He created a hole in the dirt mixture, then took one of the plants from the tray. He squeezed the sides of the black plastic container and then grasped the seedling at its base. Turning the plant upside down, he pulled it out. It slid easily from the container, its pale roots dangling. Jake held it in place with one hand and filled in the hole with his other. Justy watched his barely brown hand press down the dark soil, making sure the plant could stand on its own. He stood, wiped his hands and smiled. “One down.” He wiped his forehead, his fingers traced with dirt. “You see, Justy, the thing about these plants is that they’re all female.”
Justy looked at the seedlings and tried to see how he could tell their gender.
“You only want the females,” he said, “’cause when the males are around, the plants get to doing their business.
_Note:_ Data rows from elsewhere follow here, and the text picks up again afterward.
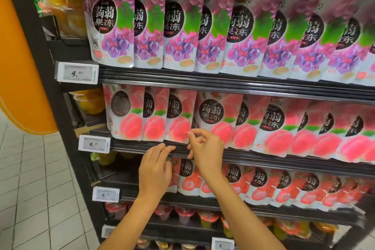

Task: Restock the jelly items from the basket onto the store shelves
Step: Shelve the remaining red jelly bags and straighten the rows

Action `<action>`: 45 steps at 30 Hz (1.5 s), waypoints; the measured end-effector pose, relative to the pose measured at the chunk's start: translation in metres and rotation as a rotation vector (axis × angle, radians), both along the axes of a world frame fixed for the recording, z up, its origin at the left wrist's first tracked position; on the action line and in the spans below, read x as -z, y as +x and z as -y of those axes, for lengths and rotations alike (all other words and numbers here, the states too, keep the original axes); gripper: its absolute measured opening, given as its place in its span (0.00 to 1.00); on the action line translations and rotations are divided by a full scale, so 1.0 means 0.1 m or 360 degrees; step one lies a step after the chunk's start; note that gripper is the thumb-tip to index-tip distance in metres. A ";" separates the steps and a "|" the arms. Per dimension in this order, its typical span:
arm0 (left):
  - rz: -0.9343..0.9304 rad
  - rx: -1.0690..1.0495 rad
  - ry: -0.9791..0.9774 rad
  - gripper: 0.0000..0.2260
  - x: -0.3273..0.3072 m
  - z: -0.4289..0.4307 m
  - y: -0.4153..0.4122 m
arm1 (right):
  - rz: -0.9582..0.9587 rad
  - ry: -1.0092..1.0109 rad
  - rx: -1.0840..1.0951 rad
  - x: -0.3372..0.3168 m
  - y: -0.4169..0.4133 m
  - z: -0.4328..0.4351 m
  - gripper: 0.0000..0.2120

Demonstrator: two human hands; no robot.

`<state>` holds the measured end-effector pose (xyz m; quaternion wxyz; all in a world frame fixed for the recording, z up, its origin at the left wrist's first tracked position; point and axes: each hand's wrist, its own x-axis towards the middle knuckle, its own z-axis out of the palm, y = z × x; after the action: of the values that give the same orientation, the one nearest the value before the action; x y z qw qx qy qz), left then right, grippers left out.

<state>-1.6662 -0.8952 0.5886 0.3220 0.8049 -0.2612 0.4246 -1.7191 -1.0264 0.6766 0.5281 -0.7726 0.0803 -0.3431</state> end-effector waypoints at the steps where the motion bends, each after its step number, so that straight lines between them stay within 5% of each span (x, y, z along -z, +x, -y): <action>1: 0.0030 0.0007 0.0002 0.17 0.02 0.00 0.03 | 0.0003 -0.0001 0.0042 0.01 0.00 0.02 0.04; 5: 0.0131 0.0022 -0.0003 0.16 0.09 -0.01 0.10 | 0.0034 0.0024 0.0213 0.03 -0.06 0.10 0.10; 18: 0.0170 0.0101 -0.0038 0.17 0.14 0.00 0.15 | 0.0206 -0.0003 0.0545 0.06 -0.18 0.04 0.03; 23: 0.0130 0.0295 0.0029 0.18 0.02 -0.10 0.17 | 0.0104 -0.0291 0.0248 -0.07 -0.02 -0.34 0.03; 29: 0.0202 0.0449 0.0311 0.16 -0.14 -0.51 0.27 | 0.0053 -0.0229 0.0057 -0.26 0.23 -0.56 0.11; 33: 0.0184 0.0358 0.0295 0.15 -0.16 -0.82 0.35 | 0.0045 -0.0239 0.0075 -0.26 0.37 -0.64 0.05; 45: 0.0229 0.0343 -0.0081 0.12 -0.06 -0.91 0.60 | 0.0165 -0.0244 0.0487 -0.14 0.26 -0.52 0.10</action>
<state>-1.6061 -0.8042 0.5949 0.3666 0.7312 -0.3578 0.4505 -1.6932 -0.9747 0.6902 0.4127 -0.7707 0.1431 -0.4640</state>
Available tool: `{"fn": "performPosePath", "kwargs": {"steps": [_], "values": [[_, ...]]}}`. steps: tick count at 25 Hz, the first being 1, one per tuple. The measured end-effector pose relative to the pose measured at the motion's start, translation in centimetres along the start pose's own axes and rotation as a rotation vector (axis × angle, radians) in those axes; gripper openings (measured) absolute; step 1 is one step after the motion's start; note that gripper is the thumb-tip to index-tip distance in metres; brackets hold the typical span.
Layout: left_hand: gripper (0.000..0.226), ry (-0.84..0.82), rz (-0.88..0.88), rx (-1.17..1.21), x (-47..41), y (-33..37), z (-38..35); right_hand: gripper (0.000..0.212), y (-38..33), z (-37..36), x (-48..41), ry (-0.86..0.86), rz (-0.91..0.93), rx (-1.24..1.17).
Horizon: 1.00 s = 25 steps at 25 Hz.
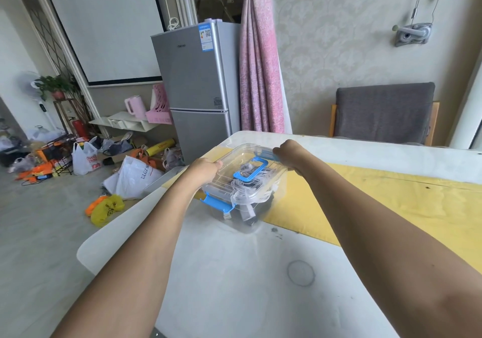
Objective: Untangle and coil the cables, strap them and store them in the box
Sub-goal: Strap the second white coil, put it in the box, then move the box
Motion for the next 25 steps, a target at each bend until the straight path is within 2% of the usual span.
{"fn": "performPosePath", "kwargs": {"steps": [3, 7, 9, 12, 18, 21, 25], "values": [[0.045, 0.000, 0.022, 0.020, -0.2, -0.2, -0.1, 0.027, -0.3, 0.2, 0.3, -0.064, -0.010, -0.096], [0.044, 0.019, 0.039, 0.045, -0.5, -0.3, -0.3, 0.042, -0.4, 0.2, 0.2, 0.031, 0.079, -0.206], [0.043, 0.035, 0.046, 0.056, -0.3, -0.2, -0.3, 0.048, -0.4, 0.2, 0.6, 0.103, 0.149, -0.196], [0.041, 0.056, 0.055, 0.098, -0.4, -0.4, -0.4, 0.050, -0.3, 0.2, 0.8, 0.120, 0.198, -0.167], [0.040, 0.131, 0.057, 0.224, 0.9, -1.2, -0.5, 0.052, -0.3, 0.0, 1.5, 0.133, 0.167, -0.169], [0.047, 0.019, 0.161, 0.292, 3.5, -2.2, 0.3, 0.052, -0.4, 0.0, 1.4, 0.141, 0.131, -0.186], [0.073, -0.299, 0.435, 0.435, 7.0, -3.4, 0.7, 0.052, -0.4, -0.2, 1.3, 0.147, 0.100, -0.206]]}}
Point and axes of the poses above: each hand's wrist, its own x-axis away from the middle knuckle, its own z-axis out of the back of the hand, y = z × x, the point moved 2 cm from there along -x, towards the middle knuckle, and after that the axes turned 13 degrees about x, right-handed, at the moved point
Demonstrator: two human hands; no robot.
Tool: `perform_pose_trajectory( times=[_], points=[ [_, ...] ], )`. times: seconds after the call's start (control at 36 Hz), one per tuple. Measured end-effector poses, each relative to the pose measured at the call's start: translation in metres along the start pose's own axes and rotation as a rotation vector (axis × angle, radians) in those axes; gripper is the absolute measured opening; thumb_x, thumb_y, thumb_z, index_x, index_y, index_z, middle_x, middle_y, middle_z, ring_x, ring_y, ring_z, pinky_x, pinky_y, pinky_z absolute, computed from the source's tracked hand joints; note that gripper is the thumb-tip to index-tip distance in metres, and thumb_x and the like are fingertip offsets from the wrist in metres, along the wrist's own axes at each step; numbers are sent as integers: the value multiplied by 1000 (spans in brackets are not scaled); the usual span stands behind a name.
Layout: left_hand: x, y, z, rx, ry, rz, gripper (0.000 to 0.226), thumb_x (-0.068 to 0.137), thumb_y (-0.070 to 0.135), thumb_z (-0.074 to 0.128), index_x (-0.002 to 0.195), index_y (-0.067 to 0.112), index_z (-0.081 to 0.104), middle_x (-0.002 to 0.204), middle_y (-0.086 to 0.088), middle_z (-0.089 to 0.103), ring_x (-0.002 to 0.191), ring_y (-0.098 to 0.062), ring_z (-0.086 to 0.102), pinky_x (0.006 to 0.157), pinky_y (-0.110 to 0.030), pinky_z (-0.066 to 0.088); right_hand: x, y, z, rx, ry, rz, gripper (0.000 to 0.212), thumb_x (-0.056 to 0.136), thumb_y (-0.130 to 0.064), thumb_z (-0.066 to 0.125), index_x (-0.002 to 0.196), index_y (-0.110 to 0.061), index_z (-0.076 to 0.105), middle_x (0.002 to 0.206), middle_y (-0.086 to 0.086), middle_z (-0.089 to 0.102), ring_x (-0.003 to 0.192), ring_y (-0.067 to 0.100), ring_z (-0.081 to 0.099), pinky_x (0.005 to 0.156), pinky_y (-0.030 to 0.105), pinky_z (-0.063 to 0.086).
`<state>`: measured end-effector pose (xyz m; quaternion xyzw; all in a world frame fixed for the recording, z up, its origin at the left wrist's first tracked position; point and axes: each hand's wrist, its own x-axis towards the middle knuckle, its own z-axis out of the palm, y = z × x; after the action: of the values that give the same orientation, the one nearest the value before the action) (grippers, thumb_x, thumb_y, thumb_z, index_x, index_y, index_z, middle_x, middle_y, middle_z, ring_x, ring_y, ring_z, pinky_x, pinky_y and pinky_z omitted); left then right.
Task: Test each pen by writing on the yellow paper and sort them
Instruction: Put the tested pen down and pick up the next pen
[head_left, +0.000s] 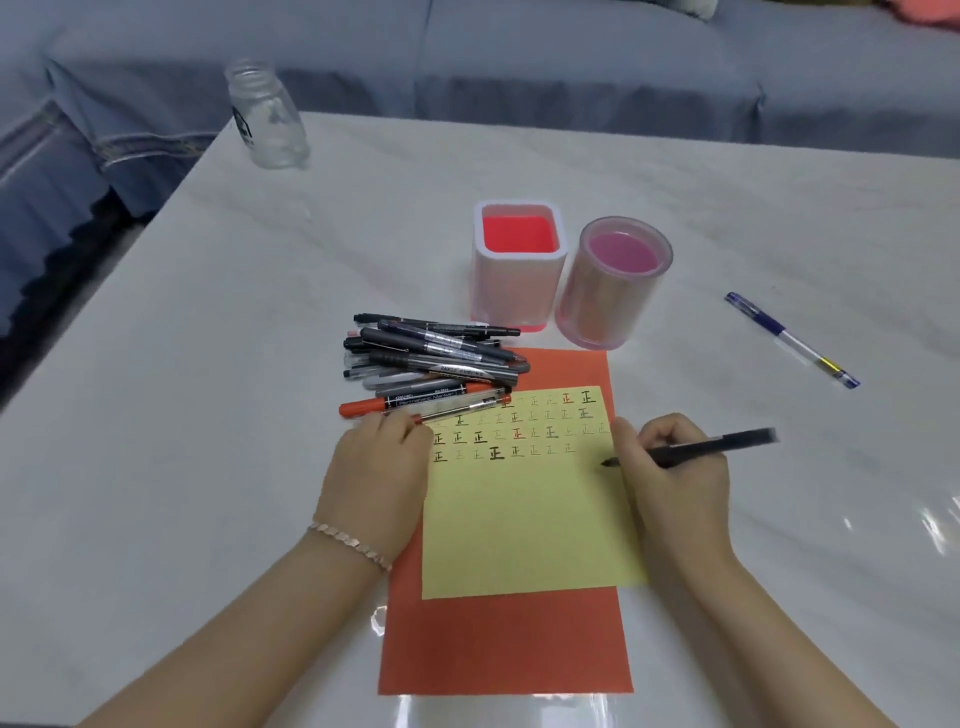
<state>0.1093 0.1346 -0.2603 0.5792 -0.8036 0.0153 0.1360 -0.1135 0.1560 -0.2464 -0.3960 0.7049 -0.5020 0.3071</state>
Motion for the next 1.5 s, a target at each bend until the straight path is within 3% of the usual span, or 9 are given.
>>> perform_pose_trajectory(
  times=[0.19, 0.31, 0.39, 0.53, 0.72, 0.97, 1.17, 1.31, 1.5],
  points=[
    [-5, -11, 4, -144, -29, -60, 26, 55, -3, 84, 76, 0, 69, 70, -12, 61, 64, -33, 58, 52, -31, 46, -2, -10, -9, 24, -191, 4, 29, 77, -13, 72, 61, -12, 48, 55, -1, 51, 52, 7, 47, 47, 11, 33],
    [-5, 1, -4, -410, 94, -284, 14, 89, 19, 58, 100, 11, 64, 85, 1, 55, 79, -22, 54, 73, -38, 46, -5, -12, -13, 68, -231, 31, 28, 78, -10, 72, 62, -12, 48, 52, -5, 50, 55, 14, 50, 51, 20, 35],
    [-3, 24, -21, -611, 16, -251, 31, 94, 12, 46, 124, 16, 52, 95, 7, 43, 73, -4, 52, 70, -14, 42, -9, -16, -17, 127, -230, 45, 22, 82, -8, 67, 66, -10, 52, 47, -8, 54, 46, 5, 48, 46, 12, 36],
    [8, 49, -46, -952, 6, -325, 32, 90, 10, 53, 95, 42, 50, 99, 12, 55, 85, 8, 53, 70, -1, 37, -18, -35, -21, 398, -228, 146, 36, 89, -32, 47, 76, -3, 65, 65, 10, 71, 53, 15, 60, 49, 17, 47],
    [13, 76, -63, -1307, -188, -340, 30, 83, 3, 61, 100, 27, 56, 88, 17, 70, 80, -3, 64, 57, -12, 44, -19, -52, -33, 545, -232, 179, 48, 91, -36, 36, 64, -6, 62, 56, 16, 66, 48, 21, 62, 47, 20, 49],
    [8, 85, -67, -1282, -238, -337, 18, 74, 10, 71, 85, 20, 61, 85, 9, 73, 80, -14, 67, 57, -22, 48, -22, -60, -40, 528, -212, 139, 60, 96, -30, 32, 50, -19, 69, 51, 13, 64, 44, 19, 59, 48, 18, 48],
    [5, 86, -66, -1157, -204, -248, 20, 79, 20, 71, 77, 38, 64, 79, 16, 67, 65, -8, 58, 55, -24, 48, -26, -61, -41, 408, -217, 107, 51, 94, -28, 36, 55, -10, 63, 48, 13, 62, 40, 15, 55, 47, 18, 47],
    [5, 90, -67, -997, -185, -44, 22, 89, 22, 56, 85, 42, 50, 74, 17, 56, 75, 6, 53, 64, -8, 41, -30, -64, -36, 343, -245, 75, 43, 91, -25, 42, 60, -4, 61, 42, 7, 55, 37, 11, 45, 45, 17, 43],
    [11, 90, -60, -858, -238, 104, 11, 84, 34, 37, 82, 35, 48, 65, 17, 47, 70, 6, 47, 61, -7, 34, -23, -63, -35, 344, -284, 22, 46, 97, -9, 39, 56, -3, 60, 39, 7, 52, 33, 12, 40, 39, 15, 35]
  ],
)
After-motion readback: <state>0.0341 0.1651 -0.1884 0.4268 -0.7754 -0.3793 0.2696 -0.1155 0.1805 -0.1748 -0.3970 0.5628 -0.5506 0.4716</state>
If we keep these girls by themselves, they get all pissed off and become more potent.” Jake walked away and Justy thought about Dale running away in the middle of the night, because Jake had been drinking too much and for too long.
Jake turned and said, “And that’s when we make some money.” He shrugged and said, “Leastwise, that’s what I been told.” He grinned and walked the rest of the way to the next tire, then held out the tray. “What I want you to do is plant these babies. I’ll keep getting the holes ready and you can set the plants in. You were watching what I was doing?”
Justy nodded.
“I knew you would be.” He set down the tray and went back to the two bags of different soils. He prepared the hole and stood back. Justy walked to him and picked up one of the containers and squeezed the sides, crinkling the plastic. She turned it upside down as he’d done, holding the plant’s base and gently pulling. She did it all the same way he’d done it, though slower, more carefully.
“These are our future, girl,” he said and picked up the soils and shovel and moved to the next tire. Justy sat on her heels and looked at the plant. Its delicate leaves drooped a little. She wondered precisely what moonshining was and how this was different. Town talk about CAMP and guns ran through her thoughts, flooding over the face of Lila, standing outside a shack, her father dead since she was five.
***
They finished planting, then Jake went to the truck and pulled out a bucket. He took it to the creek and brought water to each plant, carefully pouring the liquid into the soft soil. The sun eased toward the ocean, and the shadows lengthened as he carried the water. Justy watched, her hands deep in the upturned soil in front of her. Across the creek, the soil was the distinctive red and different trees and plants grew in those other minerals.
Jake arched his back, stretching. Justy thought of the way certain people talked about pot growers, how it was said they were lazy and good-for-nothing. Jake came to stand next to Justy and they looked at the plants, working their roots into the soil, trying to adjust.
“Tomorrow I’ll come put the chicken wire around them so the deer won’t get them,” Jake said. Justy wondered what would happen if the deer ate the plants. Would the animals act goofy like Dale said people were when they did pot? Maybe the plants were too little and had to grow more to become the valuable things Harris and his kind wanted. People in the cities, men back from Vietnam, people who were radicals, Dale said. Justy wondered whether Caleb and Sky had seen their father plant the dope everyone said he grew. Her gaze went back to the seedlings. They didn’t look like money, but neither did the trees that Jake and Kyle fell or the mountain with its nickel.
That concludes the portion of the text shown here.